* **Task item**:
Copy out each line of the data below in which "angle" appears.

[Stored data]
——————

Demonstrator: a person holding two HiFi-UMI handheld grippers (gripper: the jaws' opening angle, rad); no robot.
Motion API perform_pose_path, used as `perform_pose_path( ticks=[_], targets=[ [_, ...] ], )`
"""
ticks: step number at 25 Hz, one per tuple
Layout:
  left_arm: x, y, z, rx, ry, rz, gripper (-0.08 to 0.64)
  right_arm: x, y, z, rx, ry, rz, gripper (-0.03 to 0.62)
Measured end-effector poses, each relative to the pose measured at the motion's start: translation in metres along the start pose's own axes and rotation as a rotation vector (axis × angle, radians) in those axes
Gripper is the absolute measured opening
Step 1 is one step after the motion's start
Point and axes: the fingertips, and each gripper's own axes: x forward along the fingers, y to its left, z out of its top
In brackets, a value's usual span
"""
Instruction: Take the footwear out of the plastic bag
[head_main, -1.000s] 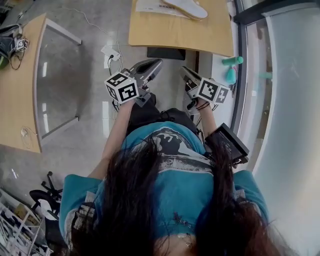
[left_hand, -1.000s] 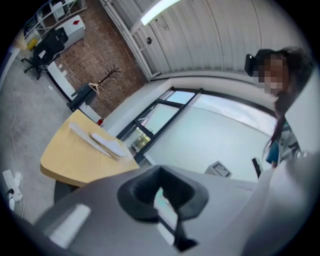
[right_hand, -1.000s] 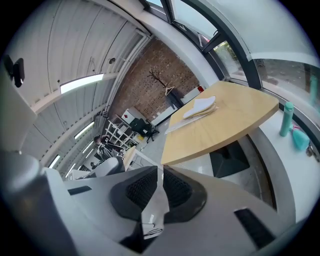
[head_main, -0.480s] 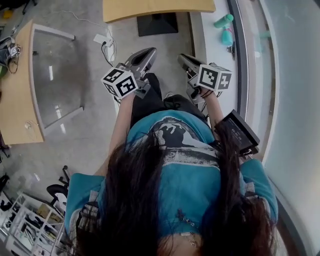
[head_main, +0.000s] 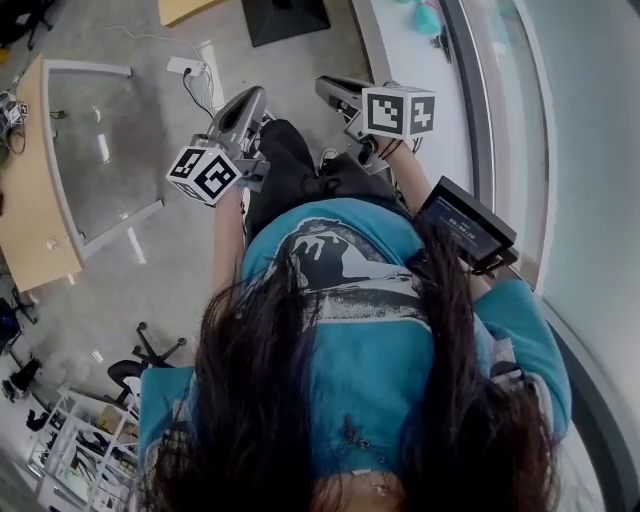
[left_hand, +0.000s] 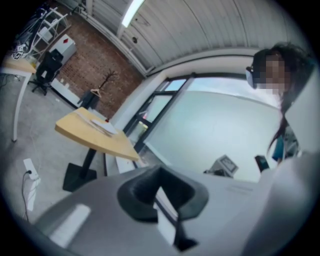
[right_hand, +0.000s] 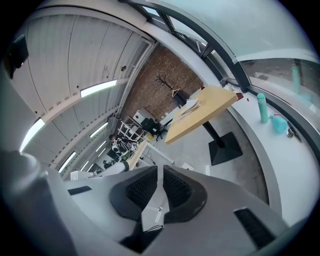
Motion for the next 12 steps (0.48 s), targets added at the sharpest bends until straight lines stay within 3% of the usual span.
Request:
perform_pose_path(
  ticks=[3,12],
  targets=[
    [-0.012,-0.025,-0.011,0.01,-0.012,0.014,-0.014,-0.02,0.008,-0.016,-0.009,0.004,0.025,0.046],
    [-0.04,-0.041,-0.027,0.026,0.007,0.045,-0.014,-0.029,0.026,-0.039,-0.042,0.027,0.052,0.046]
  ],
)
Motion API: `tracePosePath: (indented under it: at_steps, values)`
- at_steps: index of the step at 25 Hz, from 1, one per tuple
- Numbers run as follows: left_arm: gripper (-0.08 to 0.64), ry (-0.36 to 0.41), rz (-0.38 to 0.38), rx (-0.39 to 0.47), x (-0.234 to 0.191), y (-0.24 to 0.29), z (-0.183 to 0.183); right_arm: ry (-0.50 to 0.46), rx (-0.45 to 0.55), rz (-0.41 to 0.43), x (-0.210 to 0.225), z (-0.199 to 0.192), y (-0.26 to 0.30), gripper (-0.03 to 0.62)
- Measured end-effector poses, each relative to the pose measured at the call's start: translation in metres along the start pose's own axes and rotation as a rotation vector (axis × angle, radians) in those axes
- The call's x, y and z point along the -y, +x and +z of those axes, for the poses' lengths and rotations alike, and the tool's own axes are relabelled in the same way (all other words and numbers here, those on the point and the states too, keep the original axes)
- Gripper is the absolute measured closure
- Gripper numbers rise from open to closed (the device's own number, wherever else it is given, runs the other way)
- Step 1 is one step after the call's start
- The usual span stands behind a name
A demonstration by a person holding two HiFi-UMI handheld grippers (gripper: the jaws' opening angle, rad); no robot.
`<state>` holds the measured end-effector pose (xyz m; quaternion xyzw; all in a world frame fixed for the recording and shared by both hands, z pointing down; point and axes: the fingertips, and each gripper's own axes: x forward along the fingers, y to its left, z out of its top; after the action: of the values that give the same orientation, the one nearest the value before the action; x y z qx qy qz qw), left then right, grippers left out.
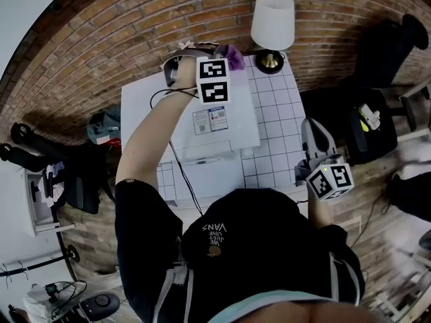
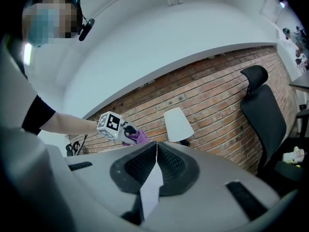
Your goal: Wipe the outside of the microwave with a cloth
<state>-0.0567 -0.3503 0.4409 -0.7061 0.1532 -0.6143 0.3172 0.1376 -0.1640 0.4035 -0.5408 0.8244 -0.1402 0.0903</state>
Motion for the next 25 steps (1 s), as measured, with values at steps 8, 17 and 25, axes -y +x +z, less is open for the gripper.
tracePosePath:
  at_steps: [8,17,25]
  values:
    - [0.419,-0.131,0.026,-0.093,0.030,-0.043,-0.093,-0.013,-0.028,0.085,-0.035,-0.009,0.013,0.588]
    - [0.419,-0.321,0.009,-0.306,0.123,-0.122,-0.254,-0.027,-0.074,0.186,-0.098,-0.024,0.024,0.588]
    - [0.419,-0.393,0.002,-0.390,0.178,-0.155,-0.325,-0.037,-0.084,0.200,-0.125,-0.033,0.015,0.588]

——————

* **Task output**:
Demonstrator: a person holding two HiFi-UMI handheld grippers (gripper: the jaws' opening angle, rad); no robot.
Measured end-effector poses, each relative to the pose measured at the motion's start: translation in metres along the start pose's own axes and rotation as a rotation vector (axis × angle, radians) in those axes
- Measured end-effector poses, each relative to the pose measured at the call's start: translation in metres along the start pose's own axes and rotation as a rotation vector (axis × angle, radians) in those axes
A demonstration by a person holding two HiFi-UMI handheld grippers (gripper: the jaws' opening angle, rad); no robot.

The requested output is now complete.